■ What you will do: If you see a picture in the data below, omit it and copy the rest exactly.

** Dataset records follows **

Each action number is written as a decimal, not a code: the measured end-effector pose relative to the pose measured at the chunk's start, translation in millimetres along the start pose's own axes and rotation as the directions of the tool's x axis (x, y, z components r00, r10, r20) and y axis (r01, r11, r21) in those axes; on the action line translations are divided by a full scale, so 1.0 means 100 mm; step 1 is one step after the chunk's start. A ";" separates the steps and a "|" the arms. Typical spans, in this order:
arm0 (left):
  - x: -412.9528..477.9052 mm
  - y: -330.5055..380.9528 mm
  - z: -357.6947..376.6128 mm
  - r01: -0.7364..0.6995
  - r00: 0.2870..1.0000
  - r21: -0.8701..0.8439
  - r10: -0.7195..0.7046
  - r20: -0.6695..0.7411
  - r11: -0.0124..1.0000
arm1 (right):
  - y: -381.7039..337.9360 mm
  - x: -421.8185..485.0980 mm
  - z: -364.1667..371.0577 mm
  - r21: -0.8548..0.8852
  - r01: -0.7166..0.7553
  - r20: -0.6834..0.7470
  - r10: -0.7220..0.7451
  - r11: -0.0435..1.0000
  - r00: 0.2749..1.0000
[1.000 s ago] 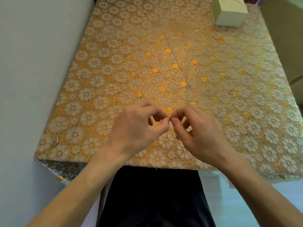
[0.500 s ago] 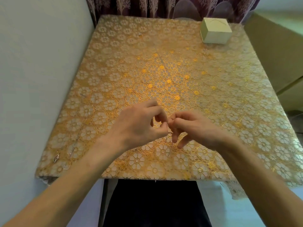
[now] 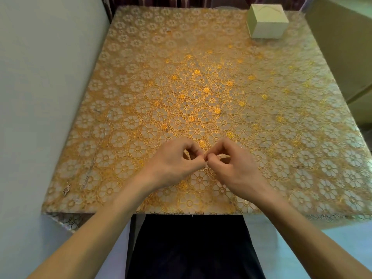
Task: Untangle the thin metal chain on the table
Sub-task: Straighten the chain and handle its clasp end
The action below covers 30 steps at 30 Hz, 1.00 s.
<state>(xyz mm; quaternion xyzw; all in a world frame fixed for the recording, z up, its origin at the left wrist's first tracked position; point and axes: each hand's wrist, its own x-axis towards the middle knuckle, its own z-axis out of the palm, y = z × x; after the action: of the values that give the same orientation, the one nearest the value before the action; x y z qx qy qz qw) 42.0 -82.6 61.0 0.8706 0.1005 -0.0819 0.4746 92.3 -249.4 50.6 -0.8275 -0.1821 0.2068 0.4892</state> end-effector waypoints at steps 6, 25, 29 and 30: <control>0.00 -0.03 0.03 -0.004 0.998 -0.051 0.007 0.062 0.999 | 0.06 0.00 0.03 0.257 -0.201 0.017 0.204 0.945 0.979; 0.11 -0.03 -0.03 -0.157 0.987 0.151 0.152 0.050 0.976 | -0.08 0.05 -0.21 0.122 -0.043 0.200 0.018 0.992 0.980; 0.14 0.06 -0.10 -0.251 0.968 0.422 0.222 0.117 0.871 | -0.14 0.07 -0.34 -0.022 -0.036 0.361 0.041 0.999 0.932; 0.14 0.07 -0.10 -0.286 0.958 0.484 0.263 0.115 0.827 | -0.15 0.08 -0.35 -0.077 -0.039 0.392 0.066 0.996 0.918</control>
<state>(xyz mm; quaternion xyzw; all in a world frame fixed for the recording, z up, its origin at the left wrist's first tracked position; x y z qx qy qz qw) 57.9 -76.4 68.6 0.9664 -0.0603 -0.0547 0.2439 115.6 -263.8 78.0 -0.7896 -0.2611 0.3759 0.4088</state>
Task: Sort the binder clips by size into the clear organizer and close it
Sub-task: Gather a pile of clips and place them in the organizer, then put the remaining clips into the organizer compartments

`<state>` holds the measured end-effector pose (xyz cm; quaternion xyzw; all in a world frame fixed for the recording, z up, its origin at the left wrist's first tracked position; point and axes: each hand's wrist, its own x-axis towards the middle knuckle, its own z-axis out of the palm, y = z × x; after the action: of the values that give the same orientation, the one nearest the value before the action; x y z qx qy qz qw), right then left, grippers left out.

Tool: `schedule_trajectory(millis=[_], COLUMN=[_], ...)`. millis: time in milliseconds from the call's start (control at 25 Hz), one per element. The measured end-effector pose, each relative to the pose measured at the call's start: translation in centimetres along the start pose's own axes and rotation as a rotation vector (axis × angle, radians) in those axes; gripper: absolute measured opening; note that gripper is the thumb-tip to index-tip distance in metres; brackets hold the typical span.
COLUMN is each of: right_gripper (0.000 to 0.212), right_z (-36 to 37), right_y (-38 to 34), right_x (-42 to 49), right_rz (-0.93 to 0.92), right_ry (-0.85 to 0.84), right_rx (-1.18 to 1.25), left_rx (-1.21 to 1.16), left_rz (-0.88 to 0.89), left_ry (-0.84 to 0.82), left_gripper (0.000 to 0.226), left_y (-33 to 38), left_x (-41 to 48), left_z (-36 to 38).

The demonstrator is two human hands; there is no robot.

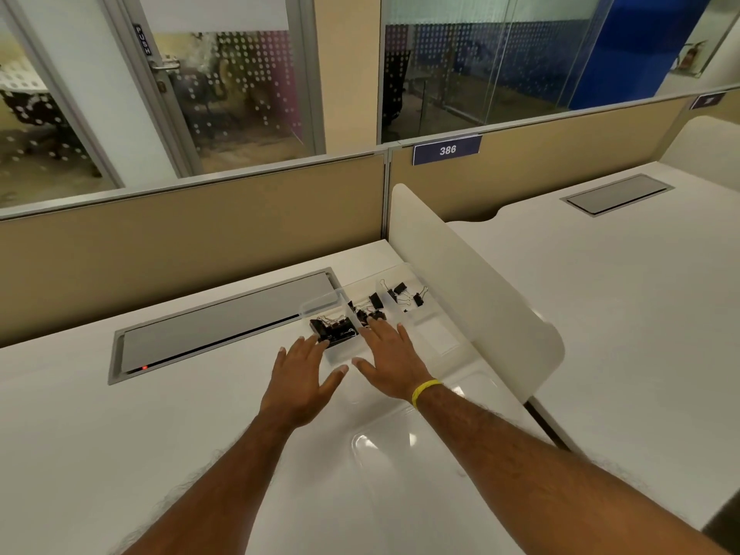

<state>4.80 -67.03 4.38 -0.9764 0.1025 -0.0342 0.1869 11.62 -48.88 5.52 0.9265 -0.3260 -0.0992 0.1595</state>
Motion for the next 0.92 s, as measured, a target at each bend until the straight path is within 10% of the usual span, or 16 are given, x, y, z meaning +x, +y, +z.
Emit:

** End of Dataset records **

■ Written answer:
Each action number is written as a decimal, not a code: the measured end-effector pose relative to the pose measured at the chunk's start, translation in millimetres along the start pose's own axes and rotation as the directions of the tool's x axis (x, y, z components r00, r10, r20) and y axis (r01, r11, r21) in those axes; on the action line translations are divided by a full scale, so 1.0 means 100 mm; step 1 is one step after the chunk's start. A ";" separates the steps and a "|" the arms. Typical spans, in this order:
arm0 (left):
  - x: -412.9528..477.9052 mm
  - y: -330.5055..380.9528 mm
  - z: -357.6947..376.6128 mm
  - r01: -0.7364..0.6995
  - r00: 0.2870..1.0000
  - r21: -0.8701..0.8439
  - r10: -0.7195..0.7046
  - r20: -0.6695..0.7411
  - r11: -0.0124..1.0000
arm1 (right):
  - y: -381.7039..337.9360 mm
  - x: -421.8185..485.0980 mm
  - z: -364.1667..371.0577 mm
  - r21: -0.8548..0.8852
  - r01: -0.7166..0.7553
  - r20: -0.6834..0.7470
  - r10: -0.7220..0.7451
  - r11: -0.0435..1.0000
  - r00: 0.2749..1.0000
[1.000 s ago] 
[0.500 s ago] 
[now] 
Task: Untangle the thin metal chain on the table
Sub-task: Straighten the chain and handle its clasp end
The action below covers 30 steps at 30 Hz, 1.00 s.
<state>(xyz mm; quaternion xyzw; all in a world frame fixed for the recording, z up, its origin at the left wrist's first tracked position; point and axes: each hand's wrist, its own x-axis towards the middle knuckle, its own z-axis out of the palm, y = z × x; after the action: of the values that give the same orientation, the one nearest the value before the action; x y z qx qy qz qw) 42.0 -82.6 61.0 0.8706 0.1005 -0.0819 0.4746 92.3 -249.4 50.6 -0.8275 -0.1821 0.2068 0.4892</state> end-effector waypoints at steps 6, 25, 29 and 30: <control>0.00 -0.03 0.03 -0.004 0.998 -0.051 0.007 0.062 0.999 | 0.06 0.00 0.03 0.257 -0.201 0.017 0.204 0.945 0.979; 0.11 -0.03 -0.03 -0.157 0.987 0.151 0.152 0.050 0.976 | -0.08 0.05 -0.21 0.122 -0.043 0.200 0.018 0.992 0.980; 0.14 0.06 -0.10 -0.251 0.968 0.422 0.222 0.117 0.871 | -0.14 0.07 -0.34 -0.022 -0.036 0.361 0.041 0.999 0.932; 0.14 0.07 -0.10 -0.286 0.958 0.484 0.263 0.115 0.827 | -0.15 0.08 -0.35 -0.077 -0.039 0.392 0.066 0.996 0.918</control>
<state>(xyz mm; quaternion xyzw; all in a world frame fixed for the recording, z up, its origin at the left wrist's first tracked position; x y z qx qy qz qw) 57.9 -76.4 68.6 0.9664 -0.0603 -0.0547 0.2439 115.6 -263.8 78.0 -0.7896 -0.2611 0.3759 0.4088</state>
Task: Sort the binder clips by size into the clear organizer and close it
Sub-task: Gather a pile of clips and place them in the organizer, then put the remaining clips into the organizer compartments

`<state>` holds the measured end-effector pose (xyz cm; quaternion xyzw; all in a world frame fixed for the recording, z up, its origin at the left wrist's first tracked position; point and axes: each hand's wrist, its own x-axis towards the middle knuckle, its own z-axis out of the palm, y = z × x; after the action: of the values that give the same orientation, the one nearest the value before the action; x y z qx qy qz qw), right then left, grippers left out.

Tool: `schedule_trajectory(millis=[_], COLUMN=[_], ...)`. millis: time in milliseconds from the call's start (control at 25 Hz), one per element. The measured end-effector pose, each relative to the pose measured at the call's start: translation in centimetres along the start pose's own axes and rotation as a rotation vector (axis × angle, radians) in those axes; gripper: absolute measured opening; note that gripper is the thumb-tip to index-tip distance in metres; brackets hold the typical span.
COLUMN is each of: right_gripper (0.000 to 0.212), right_z (-36 to 37), right_y (-38 to 34), right_x (-42 to 49), right_rz (-0.93 to 0.92), right_ry (-0.85 to 0.84), right_rx (-1.18 to 1.25), left_rx (-1.21 to 1.16), left_rz (-0.88 to 0.89), left_ry (-0.84 to 0.82), left_gripper (0.000 to 0.226), left_y (-33 to 38), left_x (-41 to 48), left_z (-36 to 38).

The demonstrator is two human hands; there is no robot.


<state>4.80 -67.03 4.38 -0.9764 0.1025 -0.0342 0.1869 11.62 -48.88 5.52 0.9265 -0.3260 -0.0992 0.1595</state>
Motion for the next 0.92 s, as measured, a target at each bend until the straight path is within 10% of the usual span, or 16 are given, x, y, z meaning +x, +y, +z.
Emit:

Fully answered, the exercise is complete.